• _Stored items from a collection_
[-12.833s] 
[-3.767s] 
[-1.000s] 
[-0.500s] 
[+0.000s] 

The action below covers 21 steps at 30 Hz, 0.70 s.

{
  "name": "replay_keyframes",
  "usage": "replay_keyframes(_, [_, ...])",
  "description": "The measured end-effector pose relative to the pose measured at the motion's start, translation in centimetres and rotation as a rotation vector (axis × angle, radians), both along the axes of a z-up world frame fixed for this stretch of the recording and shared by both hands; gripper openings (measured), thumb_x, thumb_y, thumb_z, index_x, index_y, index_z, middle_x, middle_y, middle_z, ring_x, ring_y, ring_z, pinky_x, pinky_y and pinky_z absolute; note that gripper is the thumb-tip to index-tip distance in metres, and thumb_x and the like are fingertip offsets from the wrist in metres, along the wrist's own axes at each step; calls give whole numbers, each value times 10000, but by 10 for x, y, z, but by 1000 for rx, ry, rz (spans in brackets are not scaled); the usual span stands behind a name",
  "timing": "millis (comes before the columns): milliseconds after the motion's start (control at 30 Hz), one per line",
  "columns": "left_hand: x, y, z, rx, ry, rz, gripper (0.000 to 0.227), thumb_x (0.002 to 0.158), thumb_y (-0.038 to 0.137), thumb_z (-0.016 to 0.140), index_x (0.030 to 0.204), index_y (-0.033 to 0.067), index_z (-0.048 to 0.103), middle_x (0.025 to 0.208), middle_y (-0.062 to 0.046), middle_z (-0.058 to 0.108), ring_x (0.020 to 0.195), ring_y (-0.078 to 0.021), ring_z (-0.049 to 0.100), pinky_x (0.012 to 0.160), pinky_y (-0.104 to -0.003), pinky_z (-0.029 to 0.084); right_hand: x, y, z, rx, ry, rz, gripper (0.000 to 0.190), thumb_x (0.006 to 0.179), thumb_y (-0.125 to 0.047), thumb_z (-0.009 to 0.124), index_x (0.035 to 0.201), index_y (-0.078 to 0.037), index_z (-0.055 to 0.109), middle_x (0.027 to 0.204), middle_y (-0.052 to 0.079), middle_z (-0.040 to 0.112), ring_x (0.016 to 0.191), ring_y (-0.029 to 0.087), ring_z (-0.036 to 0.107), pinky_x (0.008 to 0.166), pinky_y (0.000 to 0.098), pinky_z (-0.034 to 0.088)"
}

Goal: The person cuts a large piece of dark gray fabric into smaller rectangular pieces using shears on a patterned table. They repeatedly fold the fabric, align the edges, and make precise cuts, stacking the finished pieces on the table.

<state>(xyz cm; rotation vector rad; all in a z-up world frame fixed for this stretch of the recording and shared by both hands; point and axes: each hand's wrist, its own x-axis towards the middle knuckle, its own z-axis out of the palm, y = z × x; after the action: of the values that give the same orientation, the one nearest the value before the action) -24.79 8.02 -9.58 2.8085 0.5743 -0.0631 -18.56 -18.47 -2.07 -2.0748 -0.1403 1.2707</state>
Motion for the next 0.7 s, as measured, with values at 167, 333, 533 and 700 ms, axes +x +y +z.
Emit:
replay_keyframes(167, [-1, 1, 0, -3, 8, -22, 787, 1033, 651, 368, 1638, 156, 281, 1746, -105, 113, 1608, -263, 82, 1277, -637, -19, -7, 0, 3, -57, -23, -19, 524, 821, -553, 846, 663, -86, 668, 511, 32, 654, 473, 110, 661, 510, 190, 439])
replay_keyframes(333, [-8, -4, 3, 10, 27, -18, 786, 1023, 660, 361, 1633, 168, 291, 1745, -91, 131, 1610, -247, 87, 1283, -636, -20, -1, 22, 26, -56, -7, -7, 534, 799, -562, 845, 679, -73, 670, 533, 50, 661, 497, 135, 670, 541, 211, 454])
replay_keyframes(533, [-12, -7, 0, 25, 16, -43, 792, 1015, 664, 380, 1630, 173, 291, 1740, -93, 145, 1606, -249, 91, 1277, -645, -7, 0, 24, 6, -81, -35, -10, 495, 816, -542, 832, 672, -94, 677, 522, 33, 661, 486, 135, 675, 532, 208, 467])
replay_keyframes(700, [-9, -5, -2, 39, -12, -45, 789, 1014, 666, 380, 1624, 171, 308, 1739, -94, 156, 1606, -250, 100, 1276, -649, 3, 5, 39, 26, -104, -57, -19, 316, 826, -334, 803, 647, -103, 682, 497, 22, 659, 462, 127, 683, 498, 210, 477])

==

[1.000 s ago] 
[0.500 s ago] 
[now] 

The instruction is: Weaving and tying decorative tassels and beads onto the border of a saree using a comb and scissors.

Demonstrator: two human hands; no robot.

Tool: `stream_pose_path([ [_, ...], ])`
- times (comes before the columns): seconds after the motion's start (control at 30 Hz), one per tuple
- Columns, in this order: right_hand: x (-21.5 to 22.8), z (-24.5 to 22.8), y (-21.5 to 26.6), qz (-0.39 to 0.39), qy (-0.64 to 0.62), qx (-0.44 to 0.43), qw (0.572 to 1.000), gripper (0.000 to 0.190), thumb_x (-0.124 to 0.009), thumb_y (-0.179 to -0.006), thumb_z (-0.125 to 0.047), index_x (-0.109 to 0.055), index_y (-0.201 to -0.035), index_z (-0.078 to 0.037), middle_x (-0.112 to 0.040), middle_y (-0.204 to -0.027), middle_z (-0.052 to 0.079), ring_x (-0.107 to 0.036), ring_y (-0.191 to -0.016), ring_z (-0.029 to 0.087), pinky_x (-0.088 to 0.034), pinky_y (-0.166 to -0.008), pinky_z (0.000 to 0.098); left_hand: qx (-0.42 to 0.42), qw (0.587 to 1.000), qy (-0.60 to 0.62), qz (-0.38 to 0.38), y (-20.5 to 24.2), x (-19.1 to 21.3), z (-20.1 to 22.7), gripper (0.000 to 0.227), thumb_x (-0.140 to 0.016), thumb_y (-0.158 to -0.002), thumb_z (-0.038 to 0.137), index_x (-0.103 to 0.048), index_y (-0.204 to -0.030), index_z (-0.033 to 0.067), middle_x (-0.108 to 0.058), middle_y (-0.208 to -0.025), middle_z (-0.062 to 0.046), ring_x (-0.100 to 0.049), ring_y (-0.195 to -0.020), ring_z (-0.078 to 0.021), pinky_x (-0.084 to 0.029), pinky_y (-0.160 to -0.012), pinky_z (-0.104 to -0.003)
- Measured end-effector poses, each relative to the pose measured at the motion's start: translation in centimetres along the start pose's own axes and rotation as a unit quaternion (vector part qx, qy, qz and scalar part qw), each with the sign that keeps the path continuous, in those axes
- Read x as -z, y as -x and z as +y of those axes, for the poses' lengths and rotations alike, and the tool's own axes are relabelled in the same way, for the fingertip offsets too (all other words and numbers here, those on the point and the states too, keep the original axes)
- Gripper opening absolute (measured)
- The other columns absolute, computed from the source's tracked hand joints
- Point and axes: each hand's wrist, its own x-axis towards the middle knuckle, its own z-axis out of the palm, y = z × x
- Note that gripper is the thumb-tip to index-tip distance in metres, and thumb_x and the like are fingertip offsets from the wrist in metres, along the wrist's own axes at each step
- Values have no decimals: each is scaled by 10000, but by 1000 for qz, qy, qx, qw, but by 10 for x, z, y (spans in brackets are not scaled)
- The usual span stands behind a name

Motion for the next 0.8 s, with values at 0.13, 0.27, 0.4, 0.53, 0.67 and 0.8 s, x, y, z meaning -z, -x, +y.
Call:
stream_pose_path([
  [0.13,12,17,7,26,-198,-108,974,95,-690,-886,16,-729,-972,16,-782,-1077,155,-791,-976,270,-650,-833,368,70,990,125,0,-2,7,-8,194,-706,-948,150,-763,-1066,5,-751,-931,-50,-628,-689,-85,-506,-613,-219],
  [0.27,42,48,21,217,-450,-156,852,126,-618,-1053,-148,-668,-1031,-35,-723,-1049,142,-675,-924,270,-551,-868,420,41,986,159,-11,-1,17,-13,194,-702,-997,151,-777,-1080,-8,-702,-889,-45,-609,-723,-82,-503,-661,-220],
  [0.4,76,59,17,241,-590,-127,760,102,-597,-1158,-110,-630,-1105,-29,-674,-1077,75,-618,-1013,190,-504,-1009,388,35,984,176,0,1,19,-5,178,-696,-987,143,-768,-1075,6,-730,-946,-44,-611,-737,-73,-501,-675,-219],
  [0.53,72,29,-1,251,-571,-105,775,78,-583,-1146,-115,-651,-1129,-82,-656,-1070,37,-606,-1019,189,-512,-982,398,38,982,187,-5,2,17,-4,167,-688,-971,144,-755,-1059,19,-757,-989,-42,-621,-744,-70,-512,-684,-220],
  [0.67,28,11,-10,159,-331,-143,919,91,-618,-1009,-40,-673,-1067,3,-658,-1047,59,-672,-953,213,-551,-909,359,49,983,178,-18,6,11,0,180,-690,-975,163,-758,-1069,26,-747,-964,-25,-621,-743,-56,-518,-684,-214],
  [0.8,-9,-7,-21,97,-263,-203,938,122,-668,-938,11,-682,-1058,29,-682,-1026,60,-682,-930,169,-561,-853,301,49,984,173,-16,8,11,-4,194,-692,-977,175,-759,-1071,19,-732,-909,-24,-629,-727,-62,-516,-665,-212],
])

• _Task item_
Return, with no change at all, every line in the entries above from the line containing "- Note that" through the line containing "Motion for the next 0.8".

• _Your response_
- Note that gripper is the thumb-tip to index-tip distance in metres, and thumb_x and the like are fingertip offsets from the wrist in metres, along the wrist's own axes at each step
- Values have no decimals: each is scaled by 10000, but by 1000 for qz, qy, qx, qw, but by 10 for x, z, y (spans in brackets are not scaled)
- The usual span stands behind a name

Motion for the next 0.8 s, with values at 0.13, 0.27, 0.4, 0.53, 0.67 and 0.8 s, x, y, z meaning -z, -x, +y.

That concludes the answer to this exercise.